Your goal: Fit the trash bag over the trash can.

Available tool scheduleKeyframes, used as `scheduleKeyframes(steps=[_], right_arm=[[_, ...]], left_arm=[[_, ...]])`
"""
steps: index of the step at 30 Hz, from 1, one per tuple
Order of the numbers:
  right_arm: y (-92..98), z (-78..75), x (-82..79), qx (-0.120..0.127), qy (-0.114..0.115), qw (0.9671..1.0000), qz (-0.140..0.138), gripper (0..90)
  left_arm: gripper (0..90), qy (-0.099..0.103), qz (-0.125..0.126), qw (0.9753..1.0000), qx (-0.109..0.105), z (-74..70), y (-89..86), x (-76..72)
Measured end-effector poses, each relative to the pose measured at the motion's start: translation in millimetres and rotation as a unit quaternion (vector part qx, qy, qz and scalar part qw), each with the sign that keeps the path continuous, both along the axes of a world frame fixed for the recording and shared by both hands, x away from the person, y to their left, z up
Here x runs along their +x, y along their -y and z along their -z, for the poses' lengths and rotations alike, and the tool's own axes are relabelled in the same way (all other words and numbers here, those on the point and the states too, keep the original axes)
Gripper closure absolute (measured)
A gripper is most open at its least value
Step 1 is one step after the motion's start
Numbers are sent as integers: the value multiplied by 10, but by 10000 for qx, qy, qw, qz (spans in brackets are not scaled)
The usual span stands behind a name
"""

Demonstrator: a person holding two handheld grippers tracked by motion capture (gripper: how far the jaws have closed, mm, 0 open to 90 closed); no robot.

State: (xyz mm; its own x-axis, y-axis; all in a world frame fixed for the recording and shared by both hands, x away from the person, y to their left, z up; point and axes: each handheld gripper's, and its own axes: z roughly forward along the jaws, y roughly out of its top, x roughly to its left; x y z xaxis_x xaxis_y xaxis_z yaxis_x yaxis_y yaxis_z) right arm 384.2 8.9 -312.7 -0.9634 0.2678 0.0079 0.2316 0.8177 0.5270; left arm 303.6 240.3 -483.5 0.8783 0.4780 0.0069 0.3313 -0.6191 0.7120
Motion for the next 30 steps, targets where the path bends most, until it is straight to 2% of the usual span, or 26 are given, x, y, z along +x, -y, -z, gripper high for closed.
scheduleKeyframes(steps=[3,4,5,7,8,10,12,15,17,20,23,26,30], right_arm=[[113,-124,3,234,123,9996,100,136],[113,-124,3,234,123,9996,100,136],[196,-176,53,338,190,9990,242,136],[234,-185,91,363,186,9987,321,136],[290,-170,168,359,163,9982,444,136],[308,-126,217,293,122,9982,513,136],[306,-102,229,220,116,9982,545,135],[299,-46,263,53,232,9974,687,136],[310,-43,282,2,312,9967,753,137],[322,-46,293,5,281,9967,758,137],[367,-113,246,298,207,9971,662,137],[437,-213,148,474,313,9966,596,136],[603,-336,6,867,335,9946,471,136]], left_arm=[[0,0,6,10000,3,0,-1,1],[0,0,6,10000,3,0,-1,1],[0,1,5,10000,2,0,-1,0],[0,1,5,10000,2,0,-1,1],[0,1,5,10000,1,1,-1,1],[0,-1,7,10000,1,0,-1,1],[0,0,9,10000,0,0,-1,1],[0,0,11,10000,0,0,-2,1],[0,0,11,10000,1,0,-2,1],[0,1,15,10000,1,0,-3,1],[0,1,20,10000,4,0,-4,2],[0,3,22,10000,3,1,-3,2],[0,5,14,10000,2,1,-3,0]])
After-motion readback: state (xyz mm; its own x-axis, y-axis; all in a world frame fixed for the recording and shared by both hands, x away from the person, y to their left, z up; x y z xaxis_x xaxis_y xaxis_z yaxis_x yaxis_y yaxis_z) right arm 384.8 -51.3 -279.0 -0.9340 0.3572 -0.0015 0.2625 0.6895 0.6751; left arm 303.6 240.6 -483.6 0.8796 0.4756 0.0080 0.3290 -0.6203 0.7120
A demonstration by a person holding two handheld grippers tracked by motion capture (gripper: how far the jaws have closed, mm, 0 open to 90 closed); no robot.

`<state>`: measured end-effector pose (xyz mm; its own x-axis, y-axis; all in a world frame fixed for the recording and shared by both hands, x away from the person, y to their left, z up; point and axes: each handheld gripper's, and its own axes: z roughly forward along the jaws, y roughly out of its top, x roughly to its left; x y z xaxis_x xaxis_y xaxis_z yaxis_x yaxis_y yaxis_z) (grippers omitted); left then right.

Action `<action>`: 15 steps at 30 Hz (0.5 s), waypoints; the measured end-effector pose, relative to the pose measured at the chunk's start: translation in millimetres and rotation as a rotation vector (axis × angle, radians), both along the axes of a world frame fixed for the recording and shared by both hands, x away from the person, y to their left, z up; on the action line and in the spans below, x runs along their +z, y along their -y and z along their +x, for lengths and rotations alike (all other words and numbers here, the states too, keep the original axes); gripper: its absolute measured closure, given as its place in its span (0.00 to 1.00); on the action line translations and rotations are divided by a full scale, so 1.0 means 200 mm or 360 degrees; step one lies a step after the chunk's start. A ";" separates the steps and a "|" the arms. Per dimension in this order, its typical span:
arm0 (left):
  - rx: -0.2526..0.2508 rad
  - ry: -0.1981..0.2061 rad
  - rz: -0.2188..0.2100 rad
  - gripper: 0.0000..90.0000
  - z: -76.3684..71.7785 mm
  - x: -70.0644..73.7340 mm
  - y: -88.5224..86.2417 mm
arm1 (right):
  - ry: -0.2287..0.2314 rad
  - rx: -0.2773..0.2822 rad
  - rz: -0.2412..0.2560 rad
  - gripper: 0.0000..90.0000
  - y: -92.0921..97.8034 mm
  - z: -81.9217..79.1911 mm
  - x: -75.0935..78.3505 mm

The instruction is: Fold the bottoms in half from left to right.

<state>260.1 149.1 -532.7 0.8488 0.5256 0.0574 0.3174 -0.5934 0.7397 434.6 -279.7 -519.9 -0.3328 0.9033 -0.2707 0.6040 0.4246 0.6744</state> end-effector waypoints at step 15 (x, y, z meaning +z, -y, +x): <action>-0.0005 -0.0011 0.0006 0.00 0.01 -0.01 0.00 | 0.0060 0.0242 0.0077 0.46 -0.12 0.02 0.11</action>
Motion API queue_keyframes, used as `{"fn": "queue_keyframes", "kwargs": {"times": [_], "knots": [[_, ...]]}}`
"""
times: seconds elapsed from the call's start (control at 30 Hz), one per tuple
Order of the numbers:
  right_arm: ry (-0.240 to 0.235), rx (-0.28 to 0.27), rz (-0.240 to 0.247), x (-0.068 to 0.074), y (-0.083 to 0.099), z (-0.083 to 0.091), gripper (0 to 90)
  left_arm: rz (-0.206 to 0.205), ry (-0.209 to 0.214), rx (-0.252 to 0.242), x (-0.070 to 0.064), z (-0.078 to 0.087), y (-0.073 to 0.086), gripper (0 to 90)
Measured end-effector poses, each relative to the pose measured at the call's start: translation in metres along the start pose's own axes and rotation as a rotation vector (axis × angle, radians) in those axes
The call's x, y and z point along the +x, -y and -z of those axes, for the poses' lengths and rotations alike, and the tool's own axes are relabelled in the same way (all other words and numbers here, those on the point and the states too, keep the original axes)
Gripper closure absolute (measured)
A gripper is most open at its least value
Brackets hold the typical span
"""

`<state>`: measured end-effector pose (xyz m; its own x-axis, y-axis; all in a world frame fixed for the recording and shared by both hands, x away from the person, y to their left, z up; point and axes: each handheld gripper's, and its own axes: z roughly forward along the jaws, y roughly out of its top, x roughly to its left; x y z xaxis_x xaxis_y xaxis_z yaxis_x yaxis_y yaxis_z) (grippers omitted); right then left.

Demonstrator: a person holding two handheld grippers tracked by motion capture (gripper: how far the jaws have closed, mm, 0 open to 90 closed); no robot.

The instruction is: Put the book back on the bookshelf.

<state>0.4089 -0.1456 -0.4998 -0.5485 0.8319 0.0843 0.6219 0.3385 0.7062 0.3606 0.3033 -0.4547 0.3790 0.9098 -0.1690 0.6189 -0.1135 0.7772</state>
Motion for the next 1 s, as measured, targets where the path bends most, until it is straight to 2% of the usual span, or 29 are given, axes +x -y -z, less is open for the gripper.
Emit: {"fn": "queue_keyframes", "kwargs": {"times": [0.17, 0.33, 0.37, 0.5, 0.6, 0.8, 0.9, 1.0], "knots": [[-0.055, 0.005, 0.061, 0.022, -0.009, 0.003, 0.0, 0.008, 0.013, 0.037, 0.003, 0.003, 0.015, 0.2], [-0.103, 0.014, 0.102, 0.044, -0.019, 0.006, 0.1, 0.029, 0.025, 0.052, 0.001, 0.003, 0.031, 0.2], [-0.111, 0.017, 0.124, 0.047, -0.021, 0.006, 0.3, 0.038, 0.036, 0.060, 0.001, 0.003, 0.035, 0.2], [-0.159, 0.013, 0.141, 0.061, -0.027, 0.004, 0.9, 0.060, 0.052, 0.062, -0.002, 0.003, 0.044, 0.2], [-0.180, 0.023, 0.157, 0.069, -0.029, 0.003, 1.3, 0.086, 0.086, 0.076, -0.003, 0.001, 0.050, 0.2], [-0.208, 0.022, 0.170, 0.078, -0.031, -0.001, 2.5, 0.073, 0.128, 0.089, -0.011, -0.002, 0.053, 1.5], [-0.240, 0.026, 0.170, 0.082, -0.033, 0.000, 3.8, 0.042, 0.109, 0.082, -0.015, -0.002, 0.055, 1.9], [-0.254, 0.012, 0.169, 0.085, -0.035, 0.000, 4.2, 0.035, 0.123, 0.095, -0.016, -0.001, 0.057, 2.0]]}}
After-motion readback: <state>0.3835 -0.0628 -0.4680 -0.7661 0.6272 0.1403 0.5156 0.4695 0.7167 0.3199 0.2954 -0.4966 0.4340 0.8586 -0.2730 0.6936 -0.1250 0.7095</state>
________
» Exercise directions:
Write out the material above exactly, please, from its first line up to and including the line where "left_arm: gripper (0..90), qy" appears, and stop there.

» Result:
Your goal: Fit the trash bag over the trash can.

Available tool scheduleKeyframes, used as `scheduleKeyframes(steps=[_], right_arm=[[_, ...]], left_arm=[[_, ...]])`
"""
steps: index of the step at 30 Hz, from 1, one per tuple
Order of the numbers:
  right_arm: y (-92..98), z (-78..75), x (-82..79), qx (-0.120..0.127), qy (-0.114..0.115), qw (0.9671..1.0000), qz (-0.140..0.138), gripper (0..90)
  left_arm: gripper (0..90), qy (-0.099..0.103), qz (-0.125..0.126), qw (0.9753..1.0000), qx (-0.109..0.105), z (-74..70), y (-89..86), x (-76..72)

The exercise requires no additional answer.